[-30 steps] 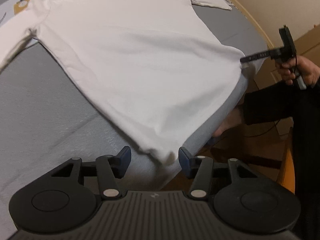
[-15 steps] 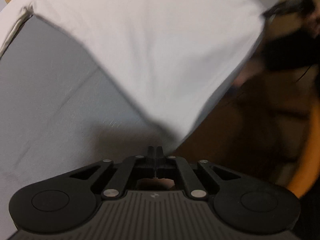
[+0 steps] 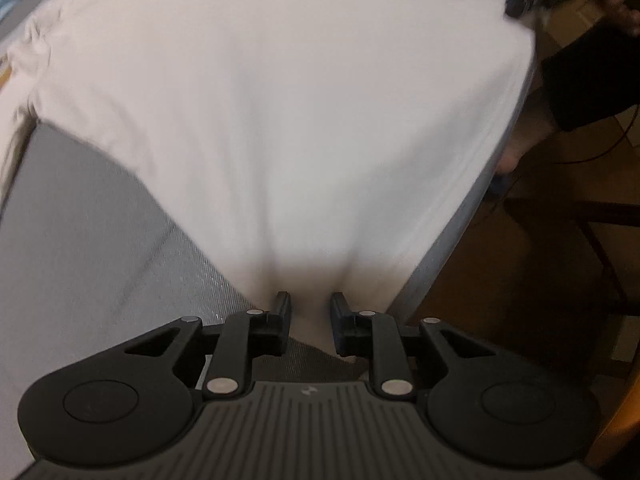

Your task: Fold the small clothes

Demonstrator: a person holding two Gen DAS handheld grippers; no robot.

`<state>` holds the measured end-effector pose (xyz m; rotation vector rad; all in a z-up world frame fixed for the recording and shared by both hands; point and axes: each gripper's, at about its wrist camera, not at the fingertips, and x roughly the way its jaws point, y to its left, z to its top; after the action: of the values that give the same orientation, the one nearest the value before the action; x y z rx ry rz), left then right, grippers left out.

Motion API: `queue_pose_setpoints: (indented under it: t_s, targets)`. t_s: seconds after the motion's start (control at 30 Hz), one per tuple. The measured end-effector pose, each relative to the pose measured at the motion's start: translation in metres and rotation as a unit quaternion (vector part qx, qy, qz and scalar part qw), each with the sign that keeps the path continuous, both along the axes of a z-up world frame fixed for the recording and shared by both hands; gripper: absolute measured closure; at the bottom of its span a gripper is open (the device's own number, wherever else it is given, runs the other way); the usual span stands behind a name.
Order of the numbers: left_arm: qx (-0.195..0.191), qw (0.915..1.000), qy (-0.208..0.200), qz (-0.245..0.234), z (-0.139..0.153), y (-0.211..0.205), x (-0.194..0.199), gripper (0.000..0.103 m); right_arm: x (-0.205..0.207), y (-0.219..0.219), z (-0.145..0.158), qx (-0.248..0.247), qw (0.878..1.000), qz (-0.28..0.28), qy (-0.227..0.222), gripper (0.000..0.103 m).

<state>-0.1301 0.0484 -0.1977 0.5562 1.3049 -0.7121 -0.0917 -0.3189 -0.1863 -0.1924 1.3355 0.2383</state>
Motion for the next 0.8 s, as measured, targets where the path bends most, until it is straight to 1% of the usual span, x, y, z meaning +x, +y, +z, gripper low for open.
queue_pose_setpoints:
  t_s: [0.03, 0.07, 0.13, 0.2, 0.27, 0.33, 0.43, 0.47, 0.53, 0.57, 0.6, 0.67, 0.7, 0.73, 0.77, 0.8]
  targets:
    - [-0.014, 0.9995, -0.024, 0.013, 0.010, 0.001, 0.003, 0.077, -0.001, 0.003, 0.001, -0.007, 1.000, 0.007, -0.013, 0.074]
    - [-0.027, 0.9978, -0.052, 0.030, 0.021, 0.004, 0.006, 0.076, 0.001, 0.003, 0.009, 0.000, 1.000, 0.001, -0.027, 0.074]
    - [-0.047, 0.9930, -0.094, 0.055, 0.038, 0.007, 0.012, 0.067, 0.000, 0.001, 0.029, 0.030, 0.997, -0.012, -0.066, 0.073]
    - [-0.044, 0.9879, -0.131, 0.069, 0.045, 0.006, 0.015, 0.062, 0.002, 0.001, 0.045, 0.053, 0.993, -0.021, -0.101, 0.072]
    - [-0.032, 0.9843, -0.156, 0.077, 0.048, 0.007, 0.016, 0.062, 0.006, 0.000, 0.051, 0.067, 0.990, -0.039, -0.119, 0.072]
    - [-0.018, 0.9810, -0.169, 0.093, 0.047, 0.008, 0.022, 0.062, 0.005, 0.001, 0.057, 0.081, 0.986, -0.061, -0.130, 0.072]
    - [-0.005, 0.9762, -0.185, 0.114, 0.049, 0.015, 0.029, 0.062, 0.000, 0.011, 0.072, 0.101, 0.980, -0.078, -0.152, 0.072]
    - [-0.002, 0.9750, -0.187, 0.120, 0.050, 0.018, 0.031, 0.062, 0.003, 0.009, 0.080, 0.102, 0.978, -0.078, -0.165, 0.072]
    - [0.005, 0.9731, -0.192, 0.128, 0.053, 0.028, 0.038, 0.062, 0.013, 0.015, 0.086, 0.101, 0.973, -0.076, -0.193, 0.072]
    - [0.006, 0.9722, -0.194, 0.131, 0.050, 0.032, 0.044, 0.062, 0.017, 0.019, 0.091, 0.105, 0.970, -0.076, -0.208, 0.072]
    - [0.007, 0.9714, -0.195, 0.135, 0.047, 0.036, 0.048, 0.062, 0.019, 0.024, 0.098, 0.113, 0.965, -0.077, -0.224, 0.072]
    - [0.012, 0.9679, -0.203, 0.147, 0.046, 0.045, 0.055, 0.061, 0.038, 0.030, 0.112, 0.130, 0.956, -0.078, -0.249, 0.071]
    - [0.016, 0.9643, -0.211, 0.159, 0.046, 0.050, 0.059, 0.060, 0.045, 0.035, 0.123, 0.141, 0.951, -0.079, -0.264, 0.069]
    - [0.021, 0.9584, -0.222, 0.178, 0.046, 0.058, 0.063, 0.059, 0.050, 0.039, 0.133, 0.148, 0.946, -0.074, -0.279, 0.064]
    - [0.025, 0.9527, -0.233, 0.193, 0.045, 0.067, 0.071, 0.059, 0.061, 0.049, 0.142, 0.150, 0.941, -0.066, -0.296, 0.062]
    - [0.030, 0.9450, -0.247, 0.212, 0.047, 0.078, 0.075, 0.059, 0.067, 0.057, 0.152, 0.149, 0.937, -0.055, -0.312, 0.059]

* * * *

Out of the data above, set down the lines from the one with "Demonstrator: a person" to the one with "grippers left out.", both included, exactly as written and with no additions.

▶ COMPLETED EXERCISE
Demonstrator: a person holding two Gen DAS handheld grippers; no robot.

`<state>` holds the measured end-effector pose (xyz m; rotation vector rad; all in a z-up world frame fixed for the recording and shared by both hands; point and axes: each gripper's, at about its wrist camera, not at the fingertips, and x roughly the way its jaws point, y to its left, z to its top; after the action: of the values that give the same orientation, the one nearest the value before the action; x y z rx ry rz), left then right, grippers left out.

The answer has been given in its entirety.